Therefore, traditional FFT-FOE can be effectively applied to 16-QAM and 64-QAM signals. However, there happens a lack of four points at four corners of the 32-QAM constellation. Although 32-QAM points are still symmetric, the intensity peak of FFT-FOE technique suffered from severe distortions unless much longer FFT size is applied, indicating of huge computation complexity. Here, we propose QPSK-selection assisted FFT-FOE scheme for 32-QAM signals. The block diagram for QPSK-selection assisted FFT-FOE scheme is shown in Fig. 2. The incoming 32-QAM symbols are first normalized by its average power. Then, there are 5 rings with amplitudes of 0.3156, 0.7057, 0.9468, 1.1379, and 1.3012. It has been mentioned that those points, which are QPSK distributed, are helpful to search the intensity peak. Therefore, we select the inner QPSK ring (the points with amplitude (0.3156+0.7057)/2) and their amplitudes of those points are digitally amplified up to a relatively large value of 1.5, which is a little larger than the amplitude of the external ring (1.3012). This process is shown in Figs. 3(a) and 3(b) (under the condition of SNR = 24 dB) and Figs. 3(c) and 3(d) (under the condition of SNR = 21 dB). After selecting and digitally amplifying the inner QPSK ring, the intensity peak of FO suffered will be enhanced in the spectrum. When the symbol rate is 10 Gbaud, FO is set to be 0.35 GHz with a FFT size of 512 symbols. Figures 4(a)-4(b) and Figs. 4(c)-4(d) show the power spectrum of r4(k) before/after QPSK selection under conditions of SNR = 24 dB and SNR = 21 dB, respectively. We can observe that, when traditional FFT-FOE is applied to 32-QAM, lots of interference peaks occur in the spectrum, which causes the intensity peak challenging to find. However, with the help of proposed QPSK selection technique, the intensity peak becomes obviously with the substantial contributions of the inner QPSK ring. Please note that the amplitude of 1.5 is enough for the purpose of peak searching.

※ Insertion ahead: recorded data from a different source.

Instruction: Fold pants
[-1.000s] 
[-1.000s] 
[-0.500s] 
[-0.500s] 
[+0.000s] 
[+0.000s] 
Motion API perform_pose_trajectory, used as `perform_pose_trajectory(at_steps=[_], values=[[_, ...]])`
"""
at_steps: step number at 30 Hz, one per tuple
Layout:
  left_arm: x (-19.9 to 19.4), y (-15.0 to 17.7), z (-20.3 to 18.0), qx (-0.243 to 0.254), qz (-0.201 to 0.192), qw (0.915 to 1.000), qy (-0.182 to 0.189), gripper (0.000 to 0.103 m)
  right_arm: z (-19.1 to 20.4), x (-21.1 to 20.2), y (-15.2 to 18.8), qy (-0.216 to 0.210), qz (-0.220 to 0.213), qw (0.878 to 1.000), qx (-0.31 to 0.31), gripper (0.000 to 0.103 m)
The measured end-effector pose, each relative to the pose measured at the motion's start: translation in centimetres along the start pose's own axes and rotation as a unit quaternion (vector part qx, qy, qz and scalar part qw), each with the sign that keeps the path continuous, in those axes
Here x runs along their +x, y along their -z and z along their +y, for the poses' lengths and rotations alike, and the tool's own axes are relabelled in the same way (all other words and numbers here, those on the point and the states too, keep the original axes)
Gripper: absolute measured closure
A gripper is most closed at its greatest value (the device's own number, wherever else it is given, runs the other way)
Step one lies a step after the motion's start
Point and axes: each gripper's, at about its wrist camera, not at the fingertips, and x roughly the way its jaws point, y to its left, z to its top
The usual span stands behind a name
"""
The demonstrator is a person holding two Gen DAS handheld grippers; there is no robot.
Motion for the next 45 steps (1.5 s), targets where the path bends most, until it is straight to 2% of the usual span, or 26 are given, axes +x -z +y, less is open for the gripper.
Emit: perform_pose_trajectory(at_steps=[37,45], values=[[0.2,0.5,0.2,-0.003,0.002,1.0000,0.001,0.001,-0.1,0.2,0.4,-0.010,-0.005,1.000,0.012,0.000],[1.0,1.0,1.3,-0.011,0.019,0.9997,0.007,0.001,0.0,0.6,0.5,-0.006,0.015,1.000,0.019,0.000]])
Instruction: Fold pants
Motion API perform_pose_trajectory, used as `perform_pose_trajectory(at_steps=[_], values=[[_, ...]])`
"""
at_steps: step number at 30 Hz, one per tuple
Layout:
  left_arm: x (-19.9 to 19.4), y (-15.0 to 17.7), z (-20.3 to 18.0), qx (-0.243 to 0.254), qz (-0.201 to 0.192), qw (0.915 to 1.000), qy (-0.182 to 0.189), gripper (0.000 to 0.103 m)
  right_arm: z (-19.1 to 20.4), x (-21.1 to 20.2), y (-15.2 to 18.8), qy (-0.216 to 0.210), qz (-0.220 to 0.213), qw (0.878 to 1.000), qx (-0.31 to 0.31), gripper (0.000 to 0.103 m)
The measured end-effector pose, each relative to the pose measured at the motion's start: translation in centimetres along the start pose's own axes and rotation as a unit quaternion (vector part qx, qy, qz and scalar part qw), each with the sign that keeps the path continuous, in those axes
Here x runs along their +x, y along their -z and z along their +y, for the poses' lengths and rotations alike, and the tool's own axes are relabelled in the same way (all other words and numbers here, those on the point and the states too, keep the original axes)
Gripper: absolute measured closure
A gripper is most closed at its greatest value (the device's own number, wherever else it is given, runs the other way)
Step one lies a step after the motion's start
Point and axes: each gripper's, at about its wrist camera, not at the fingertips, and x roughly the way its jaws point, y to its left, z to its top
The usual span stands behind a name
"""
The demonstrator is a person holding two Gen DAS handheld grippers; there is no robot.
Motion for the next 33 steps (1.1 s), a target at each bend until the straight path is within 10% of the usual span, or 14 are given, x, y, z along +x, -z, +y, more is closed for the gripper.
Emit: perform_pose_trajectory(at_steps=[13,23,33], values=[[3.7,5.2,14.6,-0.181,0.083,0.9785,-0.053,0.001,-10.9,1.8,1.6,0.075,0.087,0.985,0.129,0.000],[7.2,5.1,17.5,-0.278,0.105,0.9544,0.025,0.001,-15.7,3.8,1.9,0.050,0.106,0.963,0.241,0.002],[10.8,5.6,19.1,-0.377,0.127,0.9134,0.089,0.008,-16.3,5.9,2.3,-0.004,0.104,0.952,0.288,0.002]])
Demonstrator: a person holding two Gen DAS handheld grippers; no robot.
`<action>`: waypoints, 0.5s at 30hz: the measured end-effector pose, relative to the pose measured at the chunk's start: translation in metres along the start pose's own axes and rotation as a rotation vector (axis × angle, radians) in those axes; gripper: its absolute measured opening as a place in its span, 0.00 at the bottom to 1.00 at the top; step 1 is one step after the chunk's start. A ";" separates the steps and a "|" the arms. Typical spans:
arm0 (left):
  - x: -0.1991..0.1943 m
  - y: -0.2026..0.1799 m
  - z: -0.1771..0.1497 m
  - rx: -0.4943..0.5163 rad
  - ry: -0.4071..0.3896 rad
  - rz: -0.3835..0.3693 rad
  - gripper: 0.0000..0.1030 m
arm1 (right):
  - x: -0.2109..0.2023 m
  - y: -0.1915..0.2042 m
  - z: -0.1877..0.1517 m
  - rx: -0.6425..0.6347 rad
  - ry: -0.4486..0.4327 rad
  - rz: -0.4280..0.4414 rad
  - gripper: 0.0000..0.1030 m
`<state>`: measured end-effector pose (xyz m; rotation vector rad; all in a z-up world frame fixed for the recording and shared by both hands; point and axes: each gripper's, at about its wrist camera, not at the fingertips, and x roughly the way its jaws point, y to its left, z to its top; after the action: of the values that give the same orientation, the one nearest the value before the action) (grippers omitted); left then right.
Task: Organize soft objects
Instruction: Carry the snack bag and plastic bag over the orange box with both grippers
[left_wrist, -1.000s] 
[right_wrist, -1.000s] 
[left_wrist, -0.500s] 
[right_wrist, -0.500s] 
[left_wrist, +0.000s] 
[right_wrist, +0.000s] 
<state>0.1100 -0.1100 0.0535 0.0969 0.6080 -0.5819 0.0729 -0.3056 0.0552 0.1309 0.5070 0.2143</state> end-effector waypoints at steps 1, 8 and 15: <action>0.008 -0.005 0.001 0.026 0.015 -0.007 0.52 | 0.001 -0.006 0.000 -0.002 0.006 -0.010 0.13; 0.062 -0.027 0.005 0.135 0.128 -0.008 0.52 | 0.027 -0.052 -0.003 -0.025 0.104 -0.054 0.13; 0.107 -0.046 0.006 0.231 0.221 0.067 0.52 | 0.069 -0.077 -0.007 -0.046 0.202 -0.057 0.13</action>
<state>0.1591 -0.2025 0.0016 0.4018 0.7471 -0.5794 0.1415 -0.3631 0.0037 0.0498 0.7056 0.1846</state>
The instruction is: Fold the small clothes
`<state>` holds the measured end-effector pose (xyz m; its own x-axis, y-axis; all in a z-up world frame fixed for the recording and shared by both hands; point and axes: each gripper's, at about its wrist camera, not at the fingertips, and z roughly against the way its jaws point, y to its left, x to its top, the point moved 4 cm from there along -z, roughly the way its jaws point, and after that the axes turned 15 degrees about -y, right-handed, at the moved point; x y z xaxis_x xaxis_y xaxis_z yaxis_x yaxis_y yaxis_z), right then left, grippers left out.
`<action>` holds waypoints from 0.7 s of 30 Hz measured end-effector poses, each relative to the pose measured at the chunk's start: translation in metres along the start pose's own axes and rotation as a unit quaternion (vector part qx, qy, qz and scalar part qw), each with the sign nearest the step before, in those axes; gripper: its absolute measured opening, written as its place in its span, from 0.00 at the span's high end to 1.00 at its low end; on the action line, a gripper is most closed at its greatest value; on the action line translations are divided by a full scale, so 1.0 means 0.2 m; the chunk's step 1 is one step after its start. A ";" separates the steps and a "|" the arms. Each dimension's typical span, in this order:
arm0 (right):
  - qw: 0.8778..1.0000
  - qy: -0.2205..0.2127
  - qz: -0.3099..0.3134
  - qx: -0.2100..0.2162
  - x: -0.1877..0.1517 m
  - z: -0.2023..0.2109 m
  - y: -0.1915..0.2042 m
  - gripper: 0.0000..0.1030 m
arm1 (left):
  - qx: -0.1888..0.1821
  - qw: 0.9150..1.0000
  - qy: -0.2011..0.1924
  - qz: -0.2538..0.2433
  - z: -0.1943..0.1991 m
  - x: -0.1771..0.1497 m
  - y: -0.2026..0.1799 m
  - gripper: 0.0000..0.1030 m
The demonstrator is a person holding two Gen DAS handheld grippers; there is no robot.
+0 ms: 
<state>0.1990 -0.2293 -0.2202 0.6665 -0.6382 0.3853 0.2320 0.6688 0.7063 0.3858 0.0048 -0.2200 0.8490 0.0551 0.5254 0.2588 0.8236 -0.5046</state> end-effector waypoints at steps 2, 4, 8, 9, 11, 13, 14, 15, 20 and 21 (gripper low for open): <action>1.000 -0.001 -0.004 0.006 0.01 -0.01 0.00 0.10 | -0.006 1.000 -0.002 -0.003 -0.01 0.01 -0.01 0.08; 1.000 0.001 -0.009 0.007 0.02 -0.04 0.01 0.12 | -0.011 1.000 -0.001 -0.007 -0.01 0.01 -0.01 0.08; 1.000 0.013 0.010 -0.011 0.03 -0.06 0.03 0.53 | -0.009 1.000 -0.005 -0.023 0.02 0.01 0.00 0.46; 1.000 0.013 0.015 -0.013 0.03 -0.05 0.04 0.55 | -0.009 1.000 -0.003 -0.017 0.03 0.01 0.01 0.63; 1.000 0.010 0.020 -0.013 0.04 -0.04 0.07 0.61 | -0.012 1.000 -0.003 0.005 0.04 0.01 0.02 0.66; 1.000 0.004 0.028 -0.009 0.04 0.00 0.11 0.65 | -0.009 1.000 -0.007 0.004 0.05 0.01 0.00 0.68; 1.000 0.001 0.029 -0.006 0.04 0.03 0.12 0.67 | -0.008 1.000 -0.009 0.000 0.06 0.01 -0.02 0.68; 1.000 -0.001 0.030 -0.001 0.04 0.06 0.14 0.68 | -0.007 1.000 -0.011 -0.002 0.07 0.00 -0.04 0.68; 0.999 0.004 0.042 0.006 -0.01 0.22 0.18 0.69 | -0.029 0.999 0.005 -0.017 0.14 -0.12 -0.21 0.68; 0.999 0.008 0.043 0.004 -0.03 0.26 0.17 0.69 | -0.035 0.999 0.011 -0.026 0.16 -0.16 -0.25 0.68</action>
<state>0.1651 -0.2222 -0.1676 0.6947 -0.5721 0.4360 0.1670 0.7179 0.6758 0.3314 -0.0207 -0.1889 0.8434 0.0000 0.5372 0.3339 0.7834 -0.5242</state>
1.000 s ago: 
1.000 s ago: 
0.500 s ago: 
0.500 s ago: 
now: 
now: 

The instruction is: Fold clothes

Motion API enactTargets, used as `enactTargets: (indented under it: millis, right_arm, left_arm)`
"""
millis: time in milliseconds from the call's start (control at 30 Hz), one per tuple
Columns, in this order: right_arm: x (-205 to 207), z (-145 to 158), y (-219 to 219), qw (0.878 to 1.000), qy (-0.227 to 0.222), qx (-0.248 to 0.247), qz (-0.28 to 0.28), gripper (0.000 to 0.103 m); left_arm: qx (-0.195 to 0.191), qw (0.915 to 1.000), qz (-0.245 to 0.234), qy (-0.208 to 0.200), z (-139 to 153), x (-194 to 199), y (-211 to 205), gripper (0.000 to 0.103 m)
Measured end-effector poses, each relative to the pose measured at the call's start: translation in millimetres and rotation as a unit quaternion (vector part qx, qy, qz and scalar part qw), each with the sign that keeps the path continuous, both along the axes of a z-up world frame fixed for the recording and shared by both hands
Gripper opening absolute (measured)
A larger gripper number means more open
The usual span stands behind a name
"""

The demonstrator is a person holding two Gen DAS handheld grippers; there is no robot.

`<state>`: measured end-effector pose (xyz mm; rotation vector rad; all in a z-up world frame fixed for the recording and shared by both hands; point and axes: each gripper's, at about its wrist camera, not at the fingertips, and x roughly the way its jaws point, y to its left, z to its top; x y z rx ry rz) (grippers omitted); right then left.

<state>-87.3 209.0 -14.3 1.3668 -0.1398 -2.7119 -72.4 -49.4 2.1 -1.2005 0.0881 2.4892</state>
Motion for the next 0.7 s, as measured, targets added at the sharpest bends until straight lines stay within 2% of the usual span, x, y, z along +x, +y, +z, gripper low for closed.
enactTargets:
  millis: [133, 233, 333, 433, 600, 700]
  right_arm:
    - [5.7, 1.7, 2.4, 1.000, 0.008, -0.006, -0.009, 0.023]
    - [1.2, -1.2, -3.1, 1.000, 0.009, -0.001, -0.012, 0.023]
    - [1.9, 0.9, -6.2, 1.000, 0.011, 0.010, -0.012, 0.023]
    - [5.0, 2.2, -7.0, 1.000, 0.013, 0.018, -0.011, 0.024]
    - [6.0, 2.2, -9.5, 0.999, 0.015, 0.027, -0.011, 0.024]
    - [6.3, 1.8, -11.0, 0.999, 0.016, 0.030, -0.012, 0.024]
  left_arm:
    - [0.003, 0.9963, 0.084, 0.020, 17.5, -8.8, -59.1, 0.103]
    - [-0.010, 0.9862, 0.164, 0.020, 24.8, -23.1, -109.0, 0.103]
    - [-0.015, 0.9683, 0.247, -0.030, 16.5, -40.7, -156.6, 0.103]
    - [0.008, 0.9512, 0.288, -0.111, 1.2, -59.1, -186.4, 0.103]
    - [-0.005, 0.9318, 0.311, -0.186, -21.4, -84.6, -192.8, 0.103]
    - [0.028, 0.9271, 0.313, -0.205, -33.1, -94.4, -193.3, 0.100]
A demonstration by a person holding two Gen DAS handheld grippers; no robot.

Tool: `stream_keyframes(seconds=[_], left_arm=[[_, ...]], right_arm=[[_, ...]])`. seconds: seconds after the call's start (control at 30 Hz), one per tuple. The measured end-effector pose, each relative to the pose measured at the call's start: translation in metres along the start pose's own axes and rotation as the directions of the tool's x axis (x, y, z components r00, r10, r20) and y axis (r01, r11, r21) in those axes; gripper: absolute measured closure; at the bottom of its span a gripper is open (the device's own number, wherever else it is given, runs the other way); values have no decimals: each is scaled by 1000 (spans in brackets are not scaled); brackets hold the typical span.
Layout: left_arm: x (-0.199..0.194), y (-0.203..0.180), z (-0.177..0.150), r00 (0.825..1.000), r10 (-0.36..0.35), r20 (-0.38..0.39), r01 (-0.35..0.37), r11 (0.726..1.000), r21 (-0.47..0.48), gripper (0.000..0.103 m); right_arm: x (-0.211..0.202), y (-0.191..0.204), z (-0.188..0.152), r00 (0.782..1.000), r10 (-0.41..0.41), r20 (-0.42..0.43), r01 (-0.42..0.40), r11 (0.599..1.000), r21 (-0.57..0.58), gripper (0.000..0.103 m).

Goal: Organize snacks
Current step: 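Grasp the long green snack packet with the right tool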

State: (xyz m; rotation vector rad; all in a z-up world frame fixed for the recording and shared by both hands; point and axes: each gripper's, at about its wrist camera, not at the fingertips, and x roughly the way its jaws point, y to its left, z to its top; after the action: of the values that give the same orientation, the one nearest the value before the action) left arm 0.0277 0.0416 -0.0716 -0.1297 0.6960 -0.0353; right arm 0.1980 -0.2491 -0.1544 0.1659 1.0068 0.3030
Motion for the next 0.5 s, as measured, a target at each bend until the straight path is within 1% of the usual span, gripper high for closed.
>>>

If the amplified amplitude is too large, we find that the spectrum will become messy under the condition of SNR less than 17 dB. This phenomenon is due to the error occurrence during the selection of the inner QPSK ring, when there is severe AWGN. After the selection and digital amplification, the estimated ΔFest is obtained by FFT, and the FO can be compensated using the term of exp(j2πΔFestkTs) accordingly.

 figure: Fig. 2

Fig. 2 Block diagram of QPSK-selection assisted FFT-FOE scheme.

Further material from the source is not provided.